Bir işletme personel alacağı zaman hemen o personel için gelir-gider hesabı yapar. O adama ödenecek olan ücret, o adamdan gelecek olan getiriye göre daha düşük ise o zaman o pozisyona birisi alınır. Anlamadınız mı? Şöyle söyleyeyim, eğer çalışan, kendi maliyetinden daha fazla bir değer ortaya çıkarabilecek ise o zaman işe alınır. Yani içinde bulunduğumuz düzende de çalışanlar yani işçiler, kendi ücretlerinden daha fazla bir değer ortaya çıkarmak ve bu değeri de efendilerine, pardon patronlarına vermek zorundadır. Eğer bu artı değer oluşmuyorsa o zaman işten çıkartılırlar. En başarılı şirketler ve patronlar, binlerce hatta on binlerce kişiyi bu şekilde kendileri için artı değer oluşturacak şekilde çalıştırmayı becerebilenlerdir.
Şimdi gelelim bu düzenden çıkmaya. Birincisi, daha insani şartlarda çalışmak için, kapitalistin ihtiyacı olan yönetici sınıfında yer alırsın. Kapitalistler çalışanlarını ayırırlar. Mavi yakalılar, beyaz yakalılar diye.

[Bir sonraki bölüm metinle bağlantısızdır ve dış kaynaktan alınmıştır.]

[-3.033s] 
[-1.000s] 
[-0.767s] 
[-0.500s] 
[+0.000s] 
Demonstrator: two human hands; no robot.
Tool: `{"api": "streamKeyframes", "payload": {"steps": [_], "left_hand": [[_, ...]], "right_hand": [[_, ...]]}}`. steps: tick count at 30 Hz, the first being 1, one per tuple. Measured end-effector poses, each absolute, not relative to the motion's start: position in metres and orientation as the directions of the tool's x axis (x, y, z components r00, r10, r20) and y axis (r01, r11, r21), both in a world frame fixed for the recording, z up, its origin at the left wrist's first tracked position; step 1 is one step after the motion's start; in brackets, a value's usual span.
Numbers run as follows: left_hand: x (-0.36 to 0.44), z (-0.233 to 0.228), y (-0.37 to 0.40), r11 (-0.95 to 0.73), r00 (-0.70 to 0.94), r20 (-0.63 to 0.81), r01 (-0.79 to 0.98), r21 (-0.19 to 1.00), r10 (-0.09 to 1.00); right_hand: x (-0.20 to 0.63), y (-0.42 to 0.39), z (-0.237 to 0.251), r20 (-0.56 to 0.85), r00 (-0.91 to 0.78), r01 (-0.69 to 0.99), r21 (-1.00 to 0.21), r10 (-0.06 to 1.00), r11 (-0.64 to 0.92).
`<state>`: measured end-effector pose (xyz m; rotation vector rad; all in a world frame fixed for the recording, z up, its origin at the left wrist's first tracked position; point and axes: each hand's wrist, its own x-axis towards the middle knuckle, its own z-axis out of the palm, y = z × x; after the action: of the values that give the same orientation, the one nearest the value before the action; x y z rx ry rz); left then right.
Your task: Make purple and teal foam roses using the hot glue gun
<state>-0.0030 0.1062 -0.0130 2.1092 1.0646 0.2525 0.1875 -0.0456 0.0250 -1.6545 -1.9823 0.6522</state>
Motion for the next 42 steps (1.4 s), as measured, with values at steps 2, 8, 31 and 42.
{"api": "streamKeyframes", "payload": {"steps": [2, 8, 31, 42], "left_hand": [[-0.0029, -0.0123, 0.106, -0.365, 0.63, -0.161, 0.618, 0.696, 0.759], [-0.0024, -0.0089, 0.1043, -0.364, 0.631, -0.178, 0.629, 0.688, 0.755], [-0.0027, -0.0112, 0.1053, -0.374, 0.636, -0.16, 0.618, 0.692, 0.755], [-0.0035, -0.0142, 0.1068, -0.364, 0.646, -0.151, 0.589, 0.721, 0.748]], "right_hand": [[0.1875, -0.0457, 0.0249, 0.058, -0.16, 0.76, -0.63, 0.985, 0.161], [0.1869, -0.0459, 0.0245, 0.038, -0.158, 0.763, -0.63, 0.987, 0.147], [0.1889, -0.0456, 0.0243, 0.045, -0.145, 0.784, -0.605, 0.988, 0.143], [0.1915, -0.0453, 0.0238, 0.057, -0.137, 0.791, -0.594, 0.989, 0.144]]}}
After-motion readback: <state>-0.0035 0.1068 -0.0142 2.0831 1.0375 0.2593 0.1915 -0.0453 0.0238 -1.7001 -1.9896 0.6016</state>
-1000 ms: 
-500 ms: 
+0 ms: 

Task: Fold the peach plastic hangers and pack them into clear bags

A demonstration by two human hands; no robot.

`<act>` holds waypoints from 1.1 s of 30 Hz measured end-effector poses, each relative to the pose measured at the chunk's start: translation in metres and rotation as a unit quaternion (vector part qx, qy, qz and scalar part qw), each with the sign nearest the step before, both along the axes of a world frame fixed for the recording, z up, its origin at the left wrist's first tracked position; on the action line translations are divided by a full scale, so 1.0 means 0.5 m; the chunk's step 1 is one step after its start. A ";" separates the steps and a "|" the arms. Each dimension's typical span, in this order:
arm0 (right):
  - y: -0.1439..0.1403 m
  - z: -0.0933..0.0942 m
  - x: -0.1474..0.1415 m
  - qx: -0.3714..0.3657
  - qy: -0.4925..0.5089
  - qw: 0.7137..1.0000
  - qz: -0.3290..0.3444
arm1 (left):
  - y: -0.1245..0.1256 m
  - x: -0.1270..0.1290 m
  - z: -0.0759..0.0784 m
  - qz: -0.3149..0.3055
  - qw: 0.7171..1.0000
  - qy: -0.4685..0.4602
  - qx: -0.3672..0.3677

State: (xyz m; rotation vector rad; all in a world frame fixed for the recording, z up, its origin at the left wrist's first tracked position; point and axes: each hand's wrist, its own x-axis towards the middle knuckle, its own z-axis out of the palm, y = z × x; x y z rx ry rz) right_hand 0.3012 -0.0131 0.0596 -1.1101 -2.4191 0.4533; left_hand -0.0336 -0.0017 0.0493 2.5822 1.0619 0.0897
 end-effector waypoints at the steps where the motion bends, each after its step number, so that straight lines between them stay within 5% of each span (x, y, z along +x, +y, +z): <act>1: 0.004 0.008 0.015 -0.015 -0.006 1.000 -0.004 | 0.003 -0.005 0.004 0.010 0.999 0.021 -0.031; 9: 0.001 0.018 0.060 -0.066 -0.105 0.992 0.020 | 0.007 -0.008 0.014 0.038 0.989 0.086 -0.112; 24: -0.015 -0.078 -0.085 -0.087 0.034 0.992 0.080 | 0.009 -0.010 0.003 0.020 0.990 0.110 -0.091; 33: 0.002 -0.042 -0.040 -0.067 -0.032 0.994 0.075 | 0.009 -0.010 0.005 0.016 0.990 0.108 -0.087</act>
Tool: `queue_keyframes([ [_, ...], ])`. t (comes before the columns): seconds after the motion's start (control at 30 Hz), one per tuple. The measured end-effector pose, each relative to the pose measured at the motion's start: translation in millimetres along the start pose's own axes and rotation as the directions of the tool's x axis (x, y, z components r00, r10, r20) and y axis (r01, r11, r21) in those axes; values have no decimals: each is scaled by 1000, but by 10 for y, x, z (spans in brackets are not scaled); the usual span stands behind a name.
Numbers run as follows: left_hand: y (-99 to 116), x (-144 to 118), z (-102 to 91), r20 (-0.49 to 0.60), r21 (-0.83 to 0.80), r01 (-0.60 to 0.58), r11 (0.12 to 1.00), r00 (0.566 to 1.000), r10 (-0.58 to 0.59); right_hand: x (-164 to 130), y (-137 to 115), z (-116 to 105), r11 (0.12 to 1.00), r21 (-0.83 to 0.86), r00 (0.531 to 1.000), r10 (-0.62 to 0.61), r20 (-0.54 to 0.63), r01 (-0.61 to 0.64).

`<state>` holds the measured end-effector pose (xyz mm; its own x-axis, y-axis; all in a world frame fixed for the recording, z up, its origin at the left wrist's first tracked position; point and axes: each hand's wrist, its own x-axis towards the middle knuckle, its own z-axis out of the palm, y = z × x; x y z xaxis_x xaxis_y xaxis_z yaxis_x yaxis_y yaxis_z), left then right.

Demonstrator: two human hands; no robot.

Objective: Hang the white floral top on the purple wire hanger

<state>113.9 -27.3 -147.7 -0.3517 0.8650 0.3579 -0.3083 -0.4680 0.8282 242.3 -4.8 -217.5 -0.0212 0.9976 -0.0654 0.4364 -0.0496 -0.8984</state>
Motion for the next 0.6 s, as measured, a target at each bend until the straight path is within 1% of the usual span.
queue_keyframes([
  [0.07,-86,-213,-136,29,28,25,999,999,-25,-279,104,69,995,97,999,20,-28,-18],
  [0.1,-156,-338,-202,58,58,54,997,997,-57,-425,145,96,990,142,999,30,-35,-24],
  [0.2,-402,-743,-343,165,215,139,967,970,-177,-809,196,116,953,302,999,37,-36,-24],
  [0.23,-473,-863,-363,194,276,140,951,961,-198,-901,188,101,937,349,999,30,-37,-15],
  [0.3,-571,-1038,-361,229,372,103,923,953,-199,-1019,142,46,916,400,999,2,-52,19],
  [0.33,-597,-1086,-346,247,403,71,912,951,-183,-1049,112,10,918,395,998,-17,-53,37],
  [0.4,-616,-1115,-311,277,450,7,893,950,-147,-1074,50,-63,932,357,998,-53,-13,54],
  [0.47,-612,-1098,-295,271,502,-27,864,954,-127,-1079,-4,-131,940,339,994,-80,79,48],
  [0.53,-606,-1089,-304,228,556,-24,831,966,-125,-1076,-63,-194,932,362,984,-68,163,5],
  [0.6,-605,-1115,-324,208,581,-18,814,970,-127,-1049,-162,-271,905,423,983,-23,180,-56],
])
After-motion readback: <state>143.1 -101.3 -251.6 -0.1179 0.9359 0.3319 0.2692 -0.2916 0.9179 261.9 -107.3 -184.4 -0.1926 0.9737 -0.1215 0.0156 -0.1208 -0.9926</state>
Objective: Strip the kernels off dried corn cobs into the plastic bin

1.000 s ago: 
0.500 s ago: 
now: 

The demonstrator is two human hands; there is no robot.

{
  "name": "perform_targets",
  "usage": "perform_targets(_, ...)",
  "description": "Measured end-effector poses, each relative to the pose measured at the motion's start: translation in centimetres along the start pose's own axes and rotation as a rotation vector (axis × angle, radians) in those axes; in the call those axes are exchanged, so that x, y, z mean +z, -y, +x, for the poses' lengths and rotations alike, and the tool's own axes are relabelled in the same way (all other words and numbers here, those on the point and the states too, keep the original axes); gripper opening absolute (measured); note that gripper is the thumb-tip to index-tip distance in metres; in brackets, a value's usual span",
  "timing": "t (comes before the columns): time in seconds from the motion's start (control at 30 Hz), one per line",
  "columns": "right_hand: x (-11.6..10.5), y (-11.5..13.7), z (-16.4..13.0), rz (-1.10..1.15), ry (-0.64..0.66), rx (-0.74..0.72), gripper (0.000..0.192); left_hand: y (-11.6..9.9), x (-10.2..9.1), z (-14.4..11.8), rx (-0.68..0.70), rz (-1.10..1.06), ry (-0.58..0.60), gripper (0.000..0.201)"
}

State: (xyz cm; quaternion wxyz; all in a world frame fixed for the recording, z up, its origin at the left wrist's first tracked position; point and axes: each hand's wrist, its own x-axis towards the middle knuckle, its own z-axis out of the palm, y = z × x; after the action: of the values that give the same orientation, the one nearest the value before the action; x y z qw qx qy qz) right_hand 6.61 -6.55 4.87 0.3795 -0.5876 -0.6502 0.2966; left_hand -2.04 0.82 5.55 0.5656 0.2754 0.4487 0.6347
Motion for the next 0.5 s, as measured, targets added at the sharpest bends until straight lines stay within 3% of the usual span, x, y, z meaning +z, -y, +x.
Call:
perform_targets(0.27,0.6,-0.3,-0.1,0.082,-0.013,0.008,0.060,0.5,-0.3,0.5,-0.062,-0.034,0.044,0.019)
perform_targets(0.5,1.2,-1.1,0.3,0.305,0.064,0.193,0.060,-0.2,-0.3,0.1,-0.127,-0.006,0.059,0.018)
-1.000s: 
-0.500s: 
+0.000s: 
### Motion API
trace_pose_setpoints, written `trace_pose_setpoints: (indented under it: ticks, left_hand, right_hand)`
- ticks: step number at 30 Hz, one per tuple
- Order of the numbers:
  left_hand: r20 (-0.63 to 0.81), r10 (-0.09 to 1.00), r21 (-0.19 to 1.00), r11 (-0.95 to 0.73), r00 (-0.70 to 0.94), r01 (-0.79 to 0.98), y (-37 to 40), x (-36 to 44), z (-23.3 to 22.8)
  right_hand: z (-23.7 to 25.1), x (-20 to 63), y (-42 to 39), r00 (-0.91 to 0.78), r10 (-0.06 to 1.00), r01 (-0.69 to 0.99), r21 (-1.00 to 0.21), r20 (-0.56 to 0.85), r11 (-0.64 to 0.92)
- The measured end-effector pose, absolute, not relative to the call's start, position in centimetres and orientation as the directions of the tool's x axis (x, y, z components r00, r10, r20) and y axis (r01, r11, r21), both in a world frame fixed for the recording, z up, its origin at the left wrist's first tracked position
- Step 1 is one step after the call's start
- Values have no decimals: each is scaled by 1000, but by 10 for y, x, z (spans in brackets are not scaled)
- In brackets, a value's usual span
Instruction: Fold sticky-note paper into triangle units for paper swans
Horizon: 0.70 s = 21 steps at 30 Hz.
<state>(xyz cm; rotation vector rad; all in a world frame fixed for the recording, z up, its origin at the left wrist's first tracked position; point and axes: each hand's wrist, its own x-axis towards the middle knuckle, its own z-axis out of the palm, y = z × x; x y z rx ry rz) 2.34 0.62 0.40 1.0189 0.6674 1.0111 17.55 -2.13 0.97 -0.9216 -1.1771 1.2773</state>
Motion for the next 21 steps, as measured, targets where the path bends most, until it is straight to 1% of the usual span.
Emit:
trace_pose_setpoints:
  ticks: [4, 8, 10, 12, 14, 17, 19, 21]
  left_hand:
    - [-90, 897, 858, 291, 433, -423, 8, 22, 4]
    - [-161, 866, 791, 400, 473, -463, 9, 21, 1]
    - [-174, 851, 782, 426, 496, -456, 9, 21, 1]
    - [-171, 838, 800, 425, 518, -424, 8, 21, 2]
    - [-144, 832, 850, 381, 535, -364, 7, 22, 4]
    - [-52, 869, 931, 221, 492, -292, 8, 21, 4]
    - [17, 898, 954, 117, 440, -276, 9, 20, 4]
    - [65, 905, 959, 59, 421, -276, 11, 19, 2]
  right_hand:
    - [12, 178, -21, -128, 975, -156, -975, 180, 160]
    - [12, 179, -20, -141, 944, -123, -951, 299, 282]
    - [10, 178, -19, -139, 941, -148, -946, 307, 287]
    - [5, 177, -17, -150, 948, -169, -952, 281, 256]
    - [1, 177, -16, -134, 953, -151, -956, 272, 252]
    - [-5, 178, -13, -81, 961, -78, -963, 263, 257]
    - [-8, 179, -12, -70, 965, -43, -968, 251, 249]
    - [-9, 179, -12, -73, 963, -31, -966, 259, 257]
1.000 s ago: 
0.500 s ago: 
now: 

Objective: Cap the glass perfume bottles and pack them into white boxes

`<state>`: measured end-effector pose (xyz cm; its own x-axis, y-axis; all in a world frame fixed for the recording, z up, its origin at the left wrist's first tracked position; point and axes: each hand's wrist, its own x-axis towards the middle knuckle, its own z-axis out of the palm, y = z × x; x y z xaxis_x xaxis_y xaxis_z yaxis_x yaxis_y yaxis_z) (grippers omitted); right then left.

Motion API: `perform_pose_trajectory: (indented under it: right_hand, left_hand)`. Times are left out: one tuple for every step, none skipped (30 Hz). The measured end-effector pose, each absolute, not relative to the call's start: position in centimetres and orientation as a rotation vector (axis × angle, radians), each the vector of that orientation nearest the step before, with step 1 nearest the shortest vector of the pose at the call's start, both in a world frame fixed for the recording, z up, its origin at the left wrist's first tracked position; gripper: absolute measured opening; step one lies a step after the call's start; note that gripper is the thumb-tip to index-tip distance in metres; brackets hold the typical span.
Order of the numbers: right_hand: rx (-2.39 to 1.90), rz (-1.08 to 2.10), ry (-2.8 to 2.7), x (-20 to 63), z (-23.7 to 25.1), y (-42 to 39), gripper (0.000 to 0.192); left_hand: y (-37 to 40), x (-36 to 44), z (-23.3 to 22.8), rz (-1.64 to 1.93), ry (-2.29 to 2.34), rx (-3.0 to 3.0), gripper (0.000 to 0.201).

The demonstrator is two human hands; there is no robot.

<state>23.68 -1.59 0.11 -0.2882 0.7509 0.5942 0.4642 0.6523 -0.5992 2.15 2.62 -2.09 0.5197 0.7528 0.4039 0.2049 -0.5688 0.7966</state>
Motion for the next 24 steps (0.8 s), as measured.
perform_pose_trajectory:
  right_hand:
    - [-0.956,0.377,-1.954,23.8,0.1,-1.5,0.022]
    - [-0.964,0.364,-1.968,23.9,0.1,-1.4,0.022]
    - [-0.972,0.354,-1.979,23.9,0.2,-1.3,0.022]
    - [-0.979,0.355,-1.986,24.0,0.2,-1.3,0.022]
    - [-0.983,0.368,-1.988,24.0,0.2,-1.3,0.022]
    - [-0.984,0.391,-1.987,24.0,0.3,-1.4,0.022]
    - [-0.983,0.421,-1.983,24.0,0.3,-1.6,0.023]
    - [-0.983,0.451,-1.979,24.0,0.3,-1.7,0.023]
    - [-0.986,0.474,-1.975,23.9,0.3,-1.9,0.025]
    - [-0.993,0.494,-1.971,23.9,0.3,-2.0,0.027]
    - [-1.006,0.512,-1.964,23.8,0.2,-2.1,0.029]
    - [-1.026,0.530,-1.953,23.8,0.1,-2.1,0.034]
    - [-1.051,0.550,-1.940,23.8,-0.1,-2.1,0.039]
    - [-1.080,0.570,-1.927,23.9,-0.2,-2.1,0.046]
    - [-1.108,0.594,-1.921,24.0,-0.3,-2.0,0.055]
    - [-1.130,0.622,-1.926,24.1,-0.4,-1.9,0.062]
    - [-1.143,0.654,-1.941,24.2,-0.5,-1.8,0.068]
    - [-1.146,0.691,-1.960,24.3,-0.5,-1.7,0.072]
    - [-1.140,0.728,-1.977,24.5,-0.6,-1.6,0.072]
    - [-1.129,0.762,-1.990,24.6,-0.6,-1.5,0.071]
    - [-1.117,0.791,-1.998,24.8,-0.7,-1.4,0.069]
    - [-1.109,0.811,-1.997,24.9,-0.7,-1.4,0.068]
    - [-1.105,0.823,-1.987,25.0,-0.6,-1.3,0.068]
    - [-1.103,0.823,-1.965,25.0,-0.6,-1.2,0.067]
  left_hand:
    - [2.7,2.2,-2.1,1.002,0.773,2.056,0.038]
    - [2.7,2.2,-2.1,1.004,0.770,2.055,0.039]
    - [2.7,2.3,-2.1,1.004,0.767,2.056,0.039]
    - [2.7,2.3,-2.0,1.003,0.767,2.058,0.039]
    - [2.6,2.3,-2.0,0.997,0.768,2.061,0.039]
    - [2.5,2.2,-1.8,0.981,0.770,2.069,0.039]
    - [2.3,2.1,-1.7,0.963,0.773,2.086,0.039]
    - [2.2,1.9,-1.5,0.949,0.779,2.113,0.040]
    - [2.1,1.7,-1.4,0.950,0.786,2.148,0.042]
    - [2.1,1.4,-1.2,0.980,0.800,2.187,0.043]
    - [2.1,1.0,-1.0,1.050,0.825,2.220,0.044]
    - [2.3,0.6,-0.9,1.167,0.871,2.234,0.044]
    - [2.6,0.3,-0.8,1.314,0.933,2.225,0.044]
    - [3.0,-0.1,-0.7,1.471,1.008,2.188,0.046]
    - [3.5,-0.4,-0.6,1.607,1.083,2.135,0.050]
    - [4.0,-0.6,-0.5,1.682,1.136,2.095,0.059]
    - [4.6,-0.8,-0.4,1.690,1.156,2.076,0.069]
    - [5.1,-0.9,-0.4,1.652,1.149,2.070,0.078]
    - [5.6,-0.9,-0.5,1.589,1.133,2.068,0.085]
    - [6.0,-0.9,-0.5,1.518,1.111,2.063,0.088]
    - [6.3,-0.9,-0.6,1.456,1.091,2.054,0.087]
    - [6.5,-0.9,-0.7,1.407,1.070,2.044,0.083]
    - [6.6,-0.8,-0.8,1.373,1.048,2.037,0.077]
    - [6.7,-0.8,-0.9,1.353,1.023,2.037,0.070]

Senin ismin cismin çok önemli değildir. Onun için bir mavi yakalı veya beyaz yakalı gibi bir anlam ifade edersin. Beyaz yakalı olduğunda kendini bir mok sanarsın. Ne de olsa onca yıl okumuş veya tecrübe edinmişsindir. Eğer mavi yakalıdan beyaza geçiş yaptıysan, büyük bir ihtimalle, diğer mavi yakaların üzerine basmış, açığını bulmuş, patrona daha fazla yalakalık yapmış ve bu sayede terfi etmişsindir. Veya şu olmuştur, muhtemelen daha üst pozisyona alınırsan daha fazla artı değer kazandıracağın için patronun tarafından daha insani şartlar ve ücretle çalışmaya layık görülerek terfi ettirilmişsindir.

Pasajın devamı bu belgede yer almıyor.